Now, the dollar is clearly in the grips of a bigger effect right now, and that is the European disaster. And stocks have significant problems (see above!) that are probably not solved by a marginal change in the power of the backbenchers. At the margin, however, those investors who are already marginally bullish on stocks have a small additional reason to be positive.
Tuesday brings the release of the Case-Shiller Home Price Index (Consensus: -0.4% month/month) – not to be confused with the FHFA Home Price Index, which was released last week. More importantly, the Chicago Purchasing Managers’ Report (Consensus: 59.9 from 60.6) has been chopping between 56.7 and 63.8 for the entire year, and unless there is a move outside of that range (note that the consensus estimate is pretty close to the middle of that range) it is not likely to have much significance. Consumer Confidence (Consensus: 53.0 from 50.2) is nearer to the bottom of the annual range than to the top, and following the election results should see an improvement. As always, however, I remind readers to focus on the “Jobs Hard To Get” subindex, which tends to lead or at least be coincident with actual improvements in the Unemployment Rate (see Chart, source Bloomberg).

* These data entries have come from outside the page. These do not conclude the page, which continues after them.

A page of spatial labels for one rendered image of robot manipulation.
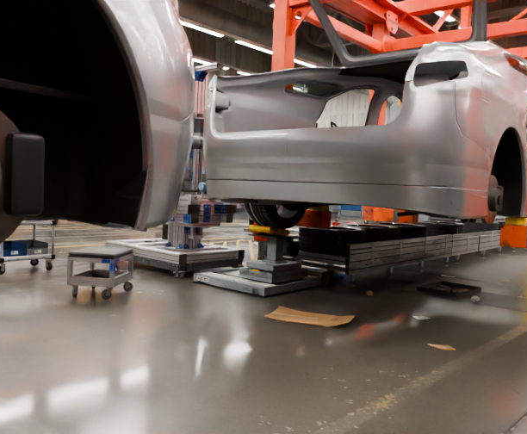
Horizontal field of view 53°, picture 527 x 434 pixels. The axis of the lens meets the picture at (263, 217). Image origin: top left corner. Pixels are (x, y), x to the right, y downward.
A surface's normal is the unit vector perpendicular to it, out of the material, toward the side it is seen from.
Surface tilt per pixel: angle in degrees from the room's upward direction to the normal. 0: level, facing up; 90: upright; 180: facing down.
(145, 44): 91
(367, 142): 98
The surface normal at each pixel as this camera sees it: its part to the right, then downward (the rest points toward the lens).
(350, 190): -0.61, 0.26
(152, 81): 0.90, 0.08
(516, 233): -0.65, 0.01
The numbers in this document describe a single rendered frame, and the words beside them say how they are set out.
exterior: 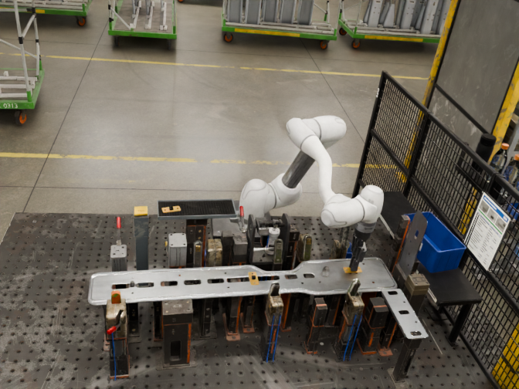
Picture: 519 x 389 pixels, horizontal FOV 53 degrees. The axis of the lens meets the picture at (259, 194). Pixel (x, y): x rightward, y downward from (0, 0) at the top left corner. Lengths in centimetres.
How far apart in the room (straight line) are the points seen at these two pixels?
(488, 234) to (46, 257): 220
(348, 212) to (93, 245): 151
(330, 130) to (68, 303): 153
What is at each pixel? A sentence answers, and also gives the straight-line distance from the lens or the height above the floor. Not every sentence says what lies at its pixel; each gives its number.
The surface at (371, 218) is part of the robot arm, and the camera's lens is 226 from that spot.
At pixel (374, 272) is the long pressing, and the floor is 100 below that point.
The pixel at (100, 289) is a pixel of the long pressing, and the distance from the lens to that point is 232.
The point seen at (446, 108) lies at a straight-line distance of 482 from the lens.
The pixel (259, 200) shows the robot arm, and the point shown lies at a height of 96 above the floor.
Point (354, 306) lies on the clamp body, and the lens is 229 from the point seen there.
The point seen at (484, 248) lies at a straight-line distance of 254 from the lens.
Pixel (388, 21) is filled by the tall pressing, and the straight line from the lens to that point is 995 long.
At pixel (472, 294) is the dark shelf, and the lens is 259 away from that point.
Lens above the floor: 258
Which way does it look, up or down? 33 degrees down
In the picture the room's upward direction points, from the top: 7 degrees clockwise
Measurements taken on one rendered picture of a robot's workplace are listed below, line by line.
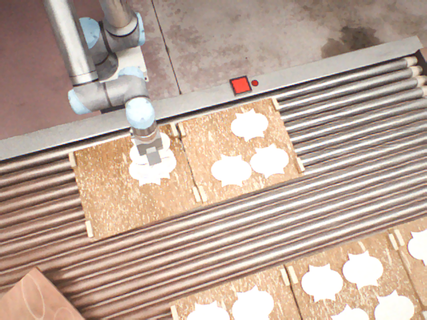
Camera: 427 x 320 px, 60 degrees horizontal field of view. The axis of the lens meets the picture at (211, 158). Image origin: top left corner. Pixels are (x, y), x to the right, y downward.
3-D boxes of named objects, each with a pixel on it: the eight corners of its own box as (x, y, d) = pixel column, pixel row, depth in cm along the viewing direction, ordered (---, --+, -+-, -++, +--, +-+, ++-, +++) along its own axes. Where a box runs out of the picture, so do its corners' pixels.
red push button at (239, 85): (231, 82, 155) (231, 81, 154) (244, 79, 156) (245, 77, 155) (235, 95, 154) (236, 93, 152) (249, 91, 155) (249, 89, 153)
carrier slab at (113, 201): (70, 153, 141) (69, 152, 139) (173, 123, 147) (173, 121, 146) (92, 243, 131) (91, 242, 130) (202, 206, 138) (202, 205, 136)
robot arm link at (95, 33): (74, 41, 143) (61, 19, 130) (109, 33, 144) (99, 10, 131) (80, 68, 140) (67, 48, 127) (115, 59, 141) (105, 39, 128)
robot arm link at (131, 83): (101, 71, 107) (109, 104, 103) (140, 61, 108) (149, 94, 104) (109, 84, 114) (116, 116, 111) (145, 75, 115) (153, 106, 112)
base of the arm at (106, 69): (77, 54, 152) (68, 40, 143) (113, 43, 154) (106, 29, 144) (87, 86, 148) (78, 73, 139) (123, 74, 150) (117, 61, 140)
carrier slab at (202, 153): (176, 124, 147) (176, 122, 146) (271, 98, 154) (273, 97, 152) (203, 207, 137) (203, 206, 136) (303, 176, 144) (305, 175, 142)
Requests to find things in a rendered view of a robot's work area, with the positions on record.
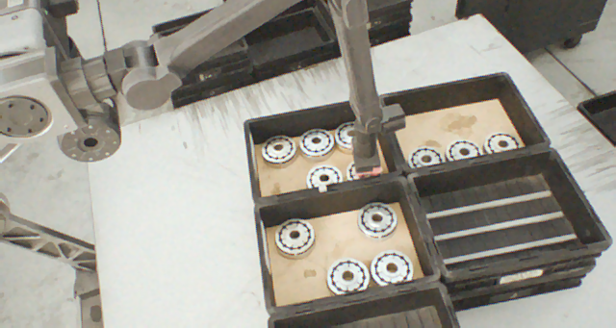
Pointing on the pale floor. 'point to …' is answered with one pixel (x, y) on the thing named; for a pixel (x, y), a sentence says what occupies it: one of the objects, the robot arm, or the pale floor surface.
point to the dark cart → (535, 10)
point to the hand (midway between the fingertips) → (365, 171)
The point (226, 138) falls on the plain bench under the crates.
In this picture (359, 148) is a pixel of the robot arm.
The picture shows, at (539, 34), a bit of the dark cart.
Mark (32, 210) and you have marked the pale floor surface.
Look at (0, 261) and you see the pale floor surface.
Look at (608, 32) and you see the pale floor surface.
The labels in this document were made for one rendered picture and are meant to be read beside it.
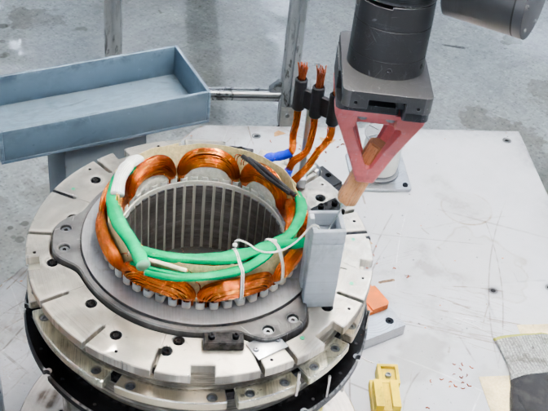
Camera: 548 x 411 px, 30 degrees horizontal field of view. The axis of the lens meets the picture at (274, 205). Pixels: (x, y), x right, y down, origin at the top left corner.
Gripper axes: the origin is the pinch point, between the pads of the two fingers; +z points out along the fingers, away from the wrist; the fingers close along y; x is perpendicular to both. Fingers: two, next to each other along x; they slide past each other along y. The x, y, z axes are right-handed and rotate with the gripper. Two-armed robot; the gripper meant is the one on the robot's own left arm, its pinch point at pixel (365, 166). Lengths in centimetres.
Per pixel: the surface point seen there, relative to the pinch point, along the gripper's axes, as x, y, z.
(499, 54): -71, 242, 97
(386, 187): -12, 60, 39
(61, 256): 24.8, 3.3, 14.7
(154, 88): 21, 43, 18
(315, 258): 2.7, -0.3, 9.3
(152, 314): 15.9, -2.9, 15.0
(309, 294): 2.7, 0.2, 13.6
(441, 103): -49, 210, 101
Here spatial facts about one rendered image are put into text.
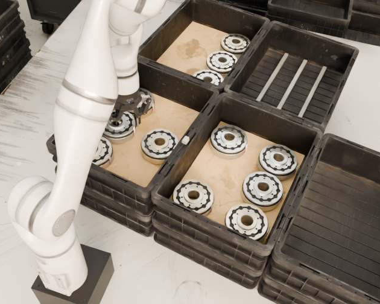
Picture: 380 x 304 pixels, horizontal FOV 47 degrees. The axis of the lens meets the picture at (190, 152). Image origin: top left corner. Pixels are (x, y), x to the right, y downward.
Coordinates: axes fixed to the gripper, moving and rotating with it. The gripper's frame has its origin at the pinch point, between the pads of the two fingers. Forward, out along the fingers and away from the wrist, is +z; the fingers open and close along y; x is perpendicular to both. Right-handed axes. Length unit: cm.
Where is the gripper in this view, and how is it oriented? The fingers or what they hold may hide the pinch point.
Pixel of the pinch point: (128, 122)
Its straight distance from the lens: 124.2
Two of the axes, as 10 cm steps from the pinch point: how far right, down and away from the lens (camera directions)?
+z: -0.5, 6.3, 7.8
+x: -3.3, -7.4, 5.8
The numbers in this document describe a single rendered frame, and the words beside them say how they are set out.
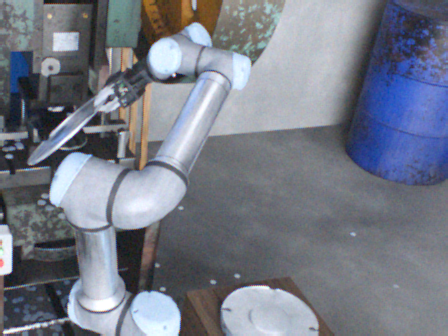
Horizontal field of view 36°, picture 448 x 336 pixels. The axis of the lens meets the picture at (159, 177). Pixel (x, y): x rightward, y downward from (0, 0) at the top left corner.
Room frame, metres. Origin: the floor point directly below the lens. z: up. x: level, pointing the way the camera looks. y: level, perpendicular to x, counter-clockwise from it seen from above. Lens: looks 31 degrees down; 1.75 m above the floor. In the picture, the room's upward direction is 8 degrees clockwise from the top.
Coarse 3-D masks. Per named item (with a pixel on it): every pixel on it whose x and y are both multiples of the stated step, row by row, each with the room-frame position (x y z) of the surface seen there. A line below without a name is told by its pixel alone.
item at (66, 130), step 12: (96, 96) 1.77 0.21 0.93; (108, 96) 1.66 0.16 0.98; (84, 108) 1.76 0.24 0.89; (96, 108) 1.59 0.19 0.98; (72, 120) 1.68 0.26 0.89; (84, 120) 1.55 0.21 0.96; (60, 132) 1.64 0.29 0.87; (72, 132) 1.52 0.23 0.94; (48, 144) 1.65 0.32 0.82; (60, 144) 1.51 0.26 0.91; (36, 156) 1.61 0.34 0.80
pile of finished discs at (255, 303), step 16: (256, 288) 1.70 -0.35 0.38; (224, 304) 1.60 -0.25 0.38; (240, 304) 1.61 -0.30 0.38; (256, 304) 1.62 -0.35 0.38; (272, 304) 1.63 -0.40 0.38; (288, 304) 1.64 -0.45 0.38; (304, 304) 1.65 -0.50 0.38; (224, 320) 1.53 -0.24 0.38; (240, 320) 1.54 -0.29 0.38; (256, 320) 1.54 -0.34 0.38; (272, 320) 1.55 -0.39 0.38; (288, 320) 1.56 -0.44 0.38; (304, 320) 1.58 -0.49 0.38
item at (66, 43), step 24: (48, 0) 1.82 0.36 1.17; (72, 0) 1.85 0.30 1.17; (48, 24) 1.78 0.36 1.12; (72, 24) 1.81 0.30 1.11; (48, 48) 1.78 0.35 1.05; (72, 48) 1.81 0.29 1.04; (48, 72) 1.77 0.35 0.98; (72, 72) 1.81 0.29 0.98; (48, 96) 1.77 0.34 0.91; (72, 96) 1.79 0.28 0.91
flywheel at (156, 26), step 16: (144, 0) 2.19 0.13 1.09; (160, 0) 2.15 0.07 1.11; (176, 0) 2.05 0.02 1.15; (208, 0) 1.87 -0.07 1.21; (144, 16) 2.17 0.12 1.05; (160, 16) 2.14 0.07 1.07; (176, 16) 2.04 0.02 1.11; (192, 16) 1.94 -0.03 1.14; (208, 16) 1.78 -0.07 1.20; (144, 32) 2.16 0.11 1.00; (160, 32) 2.07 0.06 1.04; (176, 32) 2.02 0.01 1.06; (208, 32) 1.77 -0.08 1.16
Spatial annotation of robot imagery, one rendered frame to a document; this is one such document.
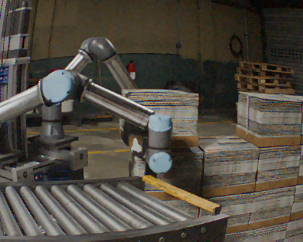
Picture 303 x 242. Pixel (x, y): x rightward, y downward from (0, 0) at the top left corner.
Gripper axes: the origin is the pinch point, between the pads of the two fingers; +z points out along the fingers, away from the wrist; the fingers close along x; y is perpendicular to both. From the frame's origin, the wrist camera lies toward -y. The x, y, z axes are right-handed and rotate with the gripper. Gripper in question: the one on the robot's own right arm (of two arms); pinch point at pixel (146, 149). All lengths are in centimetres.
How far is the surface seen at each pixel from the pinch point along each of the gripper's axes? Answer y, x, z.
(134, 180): -5.0, 8.3, -29.5
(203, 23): 132, -247, 781
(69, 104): -47, 48, 615
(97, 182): -4.8, 21.7, -34.0
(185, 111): 14.8, -16.7, 4.3
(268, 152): -4, -61, 3
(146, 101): 18.9, -0.4, 5.8
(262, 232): -51, -66, 3
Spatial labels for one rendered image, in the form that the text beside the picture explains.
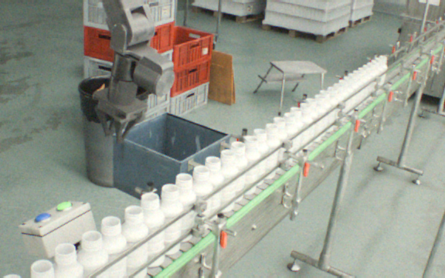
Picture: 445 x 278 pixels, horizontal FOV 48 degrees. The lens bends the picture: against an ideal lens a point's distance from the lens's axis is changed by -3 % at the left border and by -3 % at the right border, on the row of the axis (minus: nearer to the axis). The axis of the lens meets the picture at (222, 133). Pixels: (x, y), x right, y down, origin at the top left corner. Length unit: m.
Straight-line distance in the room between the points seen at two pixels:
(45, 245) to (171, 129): 1.11
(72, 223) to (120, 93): 0.30
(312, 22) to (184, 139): 5.84
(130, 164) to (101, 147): 1.39
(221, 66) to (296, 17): 3.29
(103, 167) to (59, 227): 2.22
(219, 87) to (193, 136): 2.82
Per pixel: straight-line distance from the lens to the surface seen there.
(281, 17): 7.95
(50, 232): 1.11
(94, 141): 3.26
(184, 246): 1.24
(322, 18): 7.71
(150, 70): 0.98
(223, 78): 4.78
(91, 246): 0.98
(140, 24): 0.99
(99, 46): 3.72
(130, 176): 1.89
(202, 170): 1.24
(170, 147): 2.14
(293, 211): 1.62
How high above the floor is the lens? 1.75
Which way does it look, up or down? 24 degrees down
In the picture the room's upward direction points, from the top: 6 degrees clockwise
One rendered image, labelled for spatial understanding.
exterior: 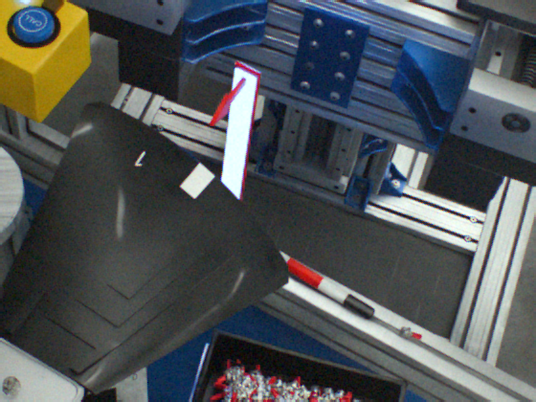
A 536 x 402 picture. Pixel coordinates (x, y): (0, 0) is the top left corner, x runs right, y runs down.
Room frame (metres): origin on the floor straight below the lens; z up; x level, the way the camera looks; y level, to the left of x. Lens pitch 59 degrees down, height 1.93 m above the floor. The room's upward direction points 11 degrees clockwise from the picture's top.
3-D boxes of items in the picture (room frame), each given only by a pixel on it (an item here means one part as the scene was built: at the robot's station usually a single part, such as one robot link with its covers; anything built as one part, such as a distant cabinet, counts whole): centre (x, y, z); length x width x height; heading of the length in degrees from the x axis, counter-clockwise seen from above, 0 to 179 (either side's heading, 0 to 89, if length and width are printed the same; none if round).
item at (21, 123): (0.69, 0.31, 0.92); 0.03 x 0.03 x 0.12; 70
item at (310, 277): (0.56, -0.07, 0.87); 0.14 x 0.01 x 0.01; 67
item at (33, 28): (0.68, 0.27, 1.08); 0.04 x 0.04 x 0.02
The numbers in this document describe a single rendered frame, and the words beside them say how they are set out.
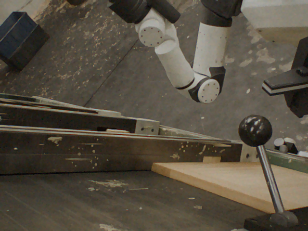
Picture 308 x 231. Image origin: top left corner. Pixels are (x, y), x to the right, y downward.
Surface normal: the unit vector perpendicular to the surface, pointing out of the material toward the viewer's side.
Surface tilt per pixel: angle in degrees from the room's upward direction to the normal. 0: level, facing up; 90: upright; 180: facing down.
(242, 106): 0
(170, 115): 0
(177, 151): 90
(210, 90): 90
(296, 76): 33
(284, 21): 68
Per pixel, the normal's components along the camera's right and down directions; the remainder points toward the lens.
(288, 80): 0.02, -0.76
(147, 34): -0.07, 0.72
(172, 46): -0.43, -0.65
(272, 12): -0.65, 0.55
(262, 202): -0.69, -0.07
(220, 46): 0.49, 0.42
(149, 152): 0.70, 0.15
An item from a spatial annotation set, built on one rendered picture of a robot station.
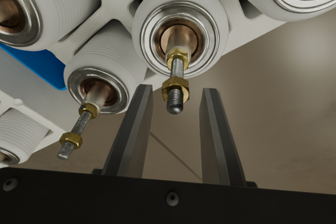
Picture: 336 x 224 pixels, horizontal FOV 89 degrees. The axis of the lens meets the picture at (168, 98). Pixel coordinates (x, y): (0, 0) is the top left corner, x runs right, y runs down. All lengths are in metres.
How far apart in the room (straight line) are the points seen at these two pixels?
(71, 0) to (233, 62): 0.38
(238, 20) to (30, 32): 0.23
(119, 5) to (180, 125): 0.49
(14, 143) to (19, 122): 0.05
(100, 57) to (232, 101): 0.45
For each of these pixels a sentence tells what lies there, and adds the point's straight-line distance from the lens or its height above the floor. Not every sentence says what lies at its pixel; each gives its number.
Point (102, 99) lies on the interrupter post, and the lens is 0.21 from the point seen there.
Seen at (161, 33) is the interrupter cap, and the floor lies 0.25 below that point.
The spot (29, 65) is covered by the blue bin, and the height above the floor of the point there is 0.12.
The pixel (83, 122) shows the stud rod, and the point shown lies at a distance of 0.20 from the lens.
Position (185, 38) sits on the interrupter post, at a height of 0.26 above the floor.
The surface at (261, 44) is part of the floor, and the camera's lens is 0.49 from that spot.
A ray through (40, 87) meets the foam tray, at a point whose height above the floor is 0.12.
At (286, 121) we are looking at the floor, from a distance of 0.72.
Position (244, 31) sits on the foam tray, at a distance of 0.26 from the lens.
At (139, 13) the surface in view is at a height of 0.25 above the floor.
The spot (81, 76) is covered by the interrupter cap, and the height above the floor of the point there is 0.25.
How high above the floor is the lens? 0.41
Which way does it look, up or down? 48 degrees down
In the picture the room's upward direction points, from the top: 174 degrees counter-clockwise
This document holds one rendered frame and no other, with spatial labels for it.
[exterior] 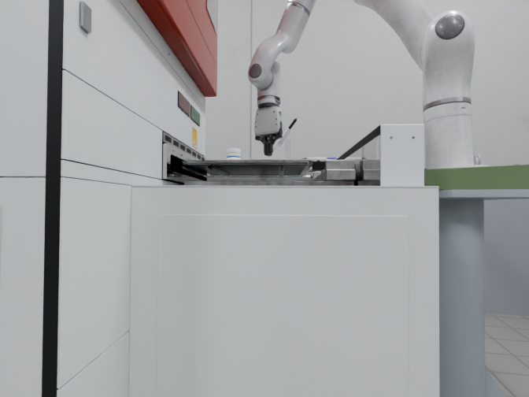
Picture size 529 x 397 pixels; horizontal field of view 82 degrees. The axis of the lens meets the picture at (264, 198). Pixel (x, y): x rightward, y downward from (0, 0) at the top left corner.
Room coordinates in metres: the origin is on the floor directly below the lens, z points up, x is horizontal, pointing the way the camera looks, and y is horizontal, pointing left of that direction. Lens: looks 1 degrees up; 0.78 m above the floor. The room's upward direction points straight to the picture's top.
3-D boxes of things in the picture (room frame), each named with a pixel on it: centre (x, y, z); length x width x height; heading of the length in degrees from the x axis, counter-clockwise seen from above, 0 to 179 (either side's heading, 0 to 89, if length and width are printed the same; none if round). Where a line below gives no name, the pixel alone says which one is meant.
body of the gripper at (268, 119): (1.10, -0.01, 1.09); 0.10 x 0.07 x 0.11; 62
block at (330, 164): (0.87, -0.21, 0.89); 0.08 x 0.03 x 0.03; 87
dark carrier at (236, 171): (1.02, 0.04, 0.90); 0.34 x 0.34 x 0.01; 87
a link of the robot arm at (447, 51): (0.84, -0.51, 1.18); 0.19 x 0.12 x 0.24; 156
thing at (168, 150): (1.01, 0.25, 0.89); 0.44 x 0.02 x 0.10; 177
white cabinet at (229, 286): (1.09, -0.07, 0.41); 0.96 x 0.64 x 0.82; 177
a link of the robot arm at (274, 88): (1.10, -0.01, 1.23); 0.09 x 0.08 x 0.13; 155
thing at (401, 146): (0.93, -0.32, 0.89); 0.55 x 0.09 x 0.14; 177
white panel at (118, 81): (0.84, 0.28, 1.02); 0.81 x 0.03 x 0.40; 177
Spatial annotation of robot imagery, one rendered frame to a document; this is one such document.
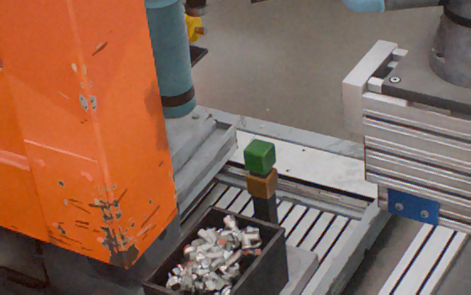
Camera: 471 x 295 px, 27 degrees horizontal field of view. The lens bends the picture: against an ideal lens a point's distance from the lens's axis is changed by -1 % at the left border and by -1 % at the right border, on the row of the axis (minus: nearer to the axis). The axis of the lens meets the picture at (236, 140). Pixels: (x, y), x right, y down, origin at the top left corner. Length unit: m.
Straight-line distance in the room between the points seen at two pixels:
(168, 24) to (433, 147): 0.61
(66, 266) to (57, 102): 0.69
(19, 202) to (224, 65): 1.49
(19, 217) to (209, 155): 0.82
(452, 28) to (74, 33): 0.51
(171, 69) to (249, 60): 1.15
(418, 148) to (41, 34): 0.57
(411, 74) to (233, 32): 1.83
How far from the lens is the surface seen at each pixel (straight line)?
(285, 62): 3.04
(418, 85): 1.42
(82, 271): 2.06
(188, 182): 2.36
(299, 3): 3.35
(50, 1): 1.35
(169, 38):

After all of the numbers are out, be aware that Minnesota Fed President Kocherlakota is scheduled to speak about monetary policy at 12:30ET. Kocherlakota occasionally has, er, interesting ideas, such as the one in August when he argued that the Fed may have to raise rates in order to increase inflation expectations. (I “discuss” this idea in this post). Partly because of those ideas, I don’t think he is viewed as particularly influential, but one should keep an eye on the tape when someone with the potential for crazy talk – and about that, we may be justifiably concerned – stands at the podium.